**TASK STATEMENT**
Your answer should be the lines below from the one holding "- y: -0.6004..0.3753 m" through the one holding "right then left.", copied exactly and with nothing else.

___ DATA BLOCK ___

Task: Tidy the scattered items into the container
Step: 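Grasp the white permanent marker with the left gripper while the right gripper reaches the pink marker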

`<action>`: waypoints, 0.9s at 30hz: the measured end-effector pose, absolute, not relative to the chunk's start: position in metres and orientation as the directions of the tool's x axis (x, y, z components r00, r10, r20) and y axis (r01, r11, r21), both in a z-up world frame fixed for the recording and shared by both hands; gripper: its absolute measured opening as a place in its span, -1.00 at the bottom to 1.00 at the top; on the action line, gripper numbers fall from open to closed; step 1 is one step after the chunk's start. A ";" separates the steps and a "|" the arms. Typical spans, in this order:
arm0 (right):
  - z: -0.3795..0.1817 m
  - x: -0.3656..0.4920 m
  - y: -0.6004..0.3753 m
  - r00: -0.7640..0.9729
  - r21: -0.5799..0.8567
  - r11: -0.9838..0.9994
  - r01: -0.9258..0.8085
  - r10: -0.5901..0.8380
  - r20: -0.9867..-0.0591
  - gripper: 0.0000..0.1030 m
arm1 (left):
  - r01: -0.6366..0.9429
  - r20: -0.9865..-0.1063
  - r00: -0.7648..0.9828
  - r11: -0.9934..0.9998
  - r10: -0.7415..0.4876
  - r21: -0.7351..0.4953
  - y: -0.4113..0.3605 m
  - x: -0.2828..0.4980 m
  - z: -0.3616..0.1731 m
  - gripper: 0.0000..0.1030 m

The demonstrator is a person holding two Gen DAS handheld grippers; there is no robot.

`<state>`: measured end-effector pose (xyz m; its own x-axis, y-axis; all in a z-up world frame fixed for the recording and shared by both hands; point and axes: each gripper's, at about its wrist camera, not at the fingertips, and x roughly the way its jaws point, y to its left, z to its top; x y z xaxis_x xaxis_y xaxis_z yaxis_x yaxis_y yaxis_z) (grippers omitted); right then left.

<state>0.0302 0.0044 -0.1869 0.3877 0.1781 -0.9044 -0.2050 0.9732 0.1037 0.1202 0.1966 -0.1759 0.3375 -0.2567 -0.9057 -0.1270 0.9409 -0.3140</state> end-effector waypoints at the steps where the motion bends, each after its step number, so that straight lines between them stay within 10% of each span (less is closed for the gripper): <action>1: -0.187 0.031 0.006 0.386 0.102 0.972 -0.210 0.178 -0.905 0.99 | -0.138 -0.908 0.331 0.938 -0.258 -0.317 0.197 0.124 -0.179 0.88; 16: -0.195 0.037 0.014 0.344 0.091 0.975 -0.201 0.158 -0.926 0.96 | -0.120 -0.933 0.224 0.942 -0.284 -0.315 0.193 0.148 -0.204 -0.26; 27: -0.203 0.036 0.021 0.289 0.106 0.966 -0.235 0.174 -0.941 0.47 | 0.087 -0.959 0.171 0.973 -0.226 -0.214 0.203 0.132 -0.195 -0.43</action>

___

**EXPECTED ANSWER**
  - y: -0.6004..0.3753 m
  - r00: -0.7640..0.9729
  - r21: -0.5799..0.8567
  - r11: -0.9838..0.9994
  - r01: -0.9258..0.8085
  - r10: -0.5901..0.8380
  - r20: -0.9867..-0.0591
  - gripper: 0.0000..0.1030 m
arm1 (left):
  - r01: -0.6366..0.9429
  - r20: -0.9865..-0.1063
  - r00: -0.7648..0.9828
  - r11: -0.9934..0.9998
  - r10: -0.7415..0.4876
  - r21: -0.7351..0.4953
  - y: -0.4113..0.3605 m
  - x: -0.2828..0.4980 m
  - z: -0.3616..0.1731 m
  - gripper: 0.0000..0.1030 m

The demonstrator is a person holding two Gen DAS handheld grippers; there is no robot.

`<state>`: measured end-effector pose (xyz m; its own x-axis, y-axis; all in a z-up world frame fixed for the recording and shared by both hands; point and axes: each gripper's, at about its wrist camera, not at the fingertips, and x roughly the way its jaws point, y to its left, z to its top; x y z xaxis_x xaxis_y xaxis_z yaxis_x yaxis_y yaxis_z) (grippers omitted); right then left.

This output requires nothing further.